行至张锐轩座前时,陆氏端着酒盏微微屈膝行礼,指尖似是无意一颤,满满一杯清酒径直泼洒在张锐轩的裤腿之上,湿痕瞬间晕开一片。
陆氏立刻露出几分慌乱歉意,柔声开口,语气却带着不容推辞的亲昵:“哎呀,都是妾身失手,怠慢了公子。
锐轩,快随干娘去后头厢房换身干净衣裤,不要着凉了。”
陆氏认了李香凝为干女儿,这次就这么半开玩笑的认起亲戚。
文博内心一惊,在天津的时候默认陆氏和李香凝交往,就是存了结交张锐轩和李衡中的意思,只是没有想到李衡中死的那么突然,不过好在还有张锐轩,也不算亏。
文博有些担忧的看向张锐轩,非常害怕张锐轩会趁机落了自己和陆氏的面皮。
饶州府各级官员闻言皆惊,想不到这个文博文参政和寿宁公世子还能扯上关系,不容小视呀!
话音未落,陆氏便伸手虚扶了张锐轩一把,眉眼间依旧是端庄模样,可眼底那抹狡黠与柔媚,却只悄悄递向了张锐轩一人。
满座宾客皆未起疑,只当是主母一时不慎,纷纷出言宽慰,文博亦淡淡摆手示意无妨,全然未曾察觉妻子这番动作之下的隐秘心思。

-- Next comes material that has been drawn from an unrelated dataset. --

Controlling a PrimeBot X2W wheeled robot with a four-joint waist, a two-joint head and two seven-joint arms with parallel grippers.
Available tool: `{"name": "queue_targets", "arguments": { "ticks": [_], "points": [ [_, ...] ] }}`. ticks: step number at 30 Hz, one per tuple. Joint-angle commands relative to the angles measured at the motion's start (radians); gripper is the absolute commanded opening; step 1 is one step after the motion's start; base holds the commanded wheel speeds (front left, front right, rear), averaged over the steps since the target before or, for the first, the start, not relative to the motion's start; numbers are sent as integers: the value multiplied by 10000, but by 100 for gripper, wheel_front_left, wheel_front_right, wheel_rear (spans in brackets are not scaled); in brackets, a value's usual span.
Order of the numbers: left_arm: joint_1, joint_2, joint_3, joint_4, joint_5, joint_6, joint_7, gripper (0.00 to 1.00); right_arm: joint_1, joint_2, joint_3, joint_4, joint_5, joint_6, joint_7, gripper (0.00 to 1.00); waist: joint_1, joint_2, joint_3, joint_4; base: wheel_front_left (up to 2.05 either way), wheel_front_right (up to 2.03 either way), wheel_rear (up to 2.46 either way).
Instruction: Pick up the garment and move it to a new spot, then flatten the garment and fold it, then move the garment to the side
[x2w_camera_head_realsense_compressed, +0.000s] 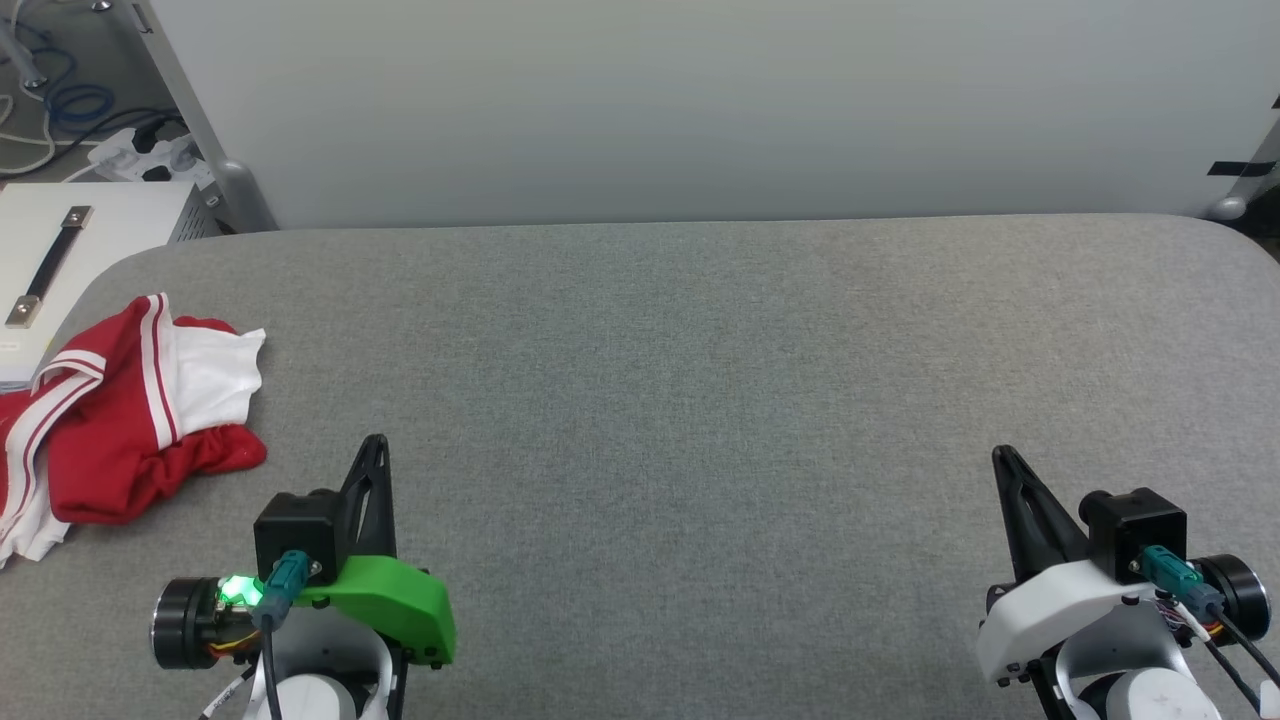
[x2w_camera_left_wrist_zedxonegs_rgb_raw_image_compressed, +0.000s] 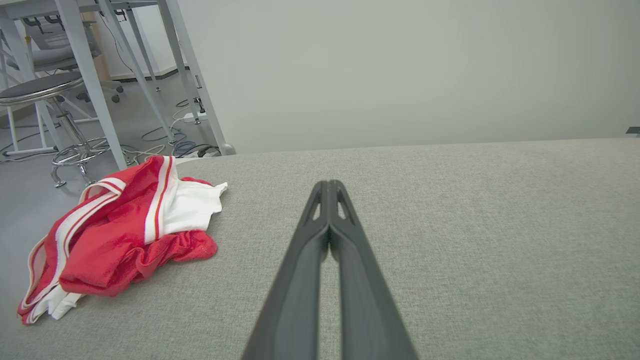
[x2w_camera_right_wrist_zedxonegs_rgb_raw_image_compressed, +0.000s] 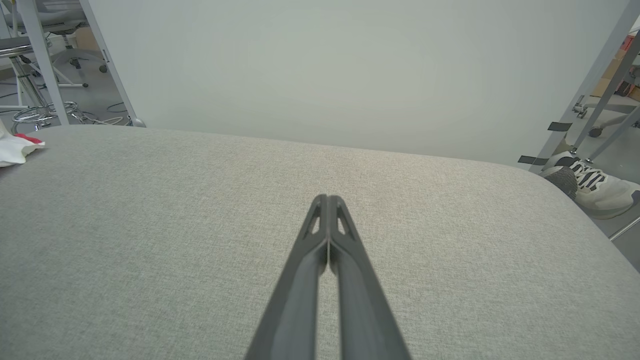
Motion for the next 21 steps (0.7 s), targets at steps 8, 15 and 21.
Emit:
{"name": "queue_targets", "arguments": {
  "ticks": [8, 15, 21],
  "points": [
    [159, -55, 5, -20, 99, 41, -7, 0, 70, 1, -12, -34, -99, -11, 26, 0, 0, 0, 0, 0, 0, 0, 0],
    [1, 1, -6, 25, -51, -1, -39, 100, 0, 0, 3, 27, 59, 0, -38, 100, 0, 0, 3, -1, 0, 0, 0],
    [25, -2, -17, 87, -199, -1, -163, 100, -2, 0, -17, 79, 181, -1, -160, 100, 0, 0, 13, -2, 0, 0, 0]
  ]
}}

张锐轩心中了然,面上依旧沉稳谦和,起身微微躬身应道:“无妨,劳烦干娘费心。”
随即跟着陆氏,缓步朝醉仙楼内间厢房走去,步履从容,未露半分异样。
文博这时才松了一口气,心里暗自嘀咕夫人有些莽撞了,好在结果是好的。
饶州府大小官员看到张锐轩竟然认下了干娘,更是热切和文博敬酒。
陆氏出门的时候给自己丫头打了一个眼色,看向小少爷的方向,丫头心领神会,离开。
张锐轩跟着陆氏一前一后来到酒楼后面客房,陆氏弯腰在箱笼里面找出裤子,一边说道:“这是文博的,还没有穿过,世子爷你就将就一下吧!”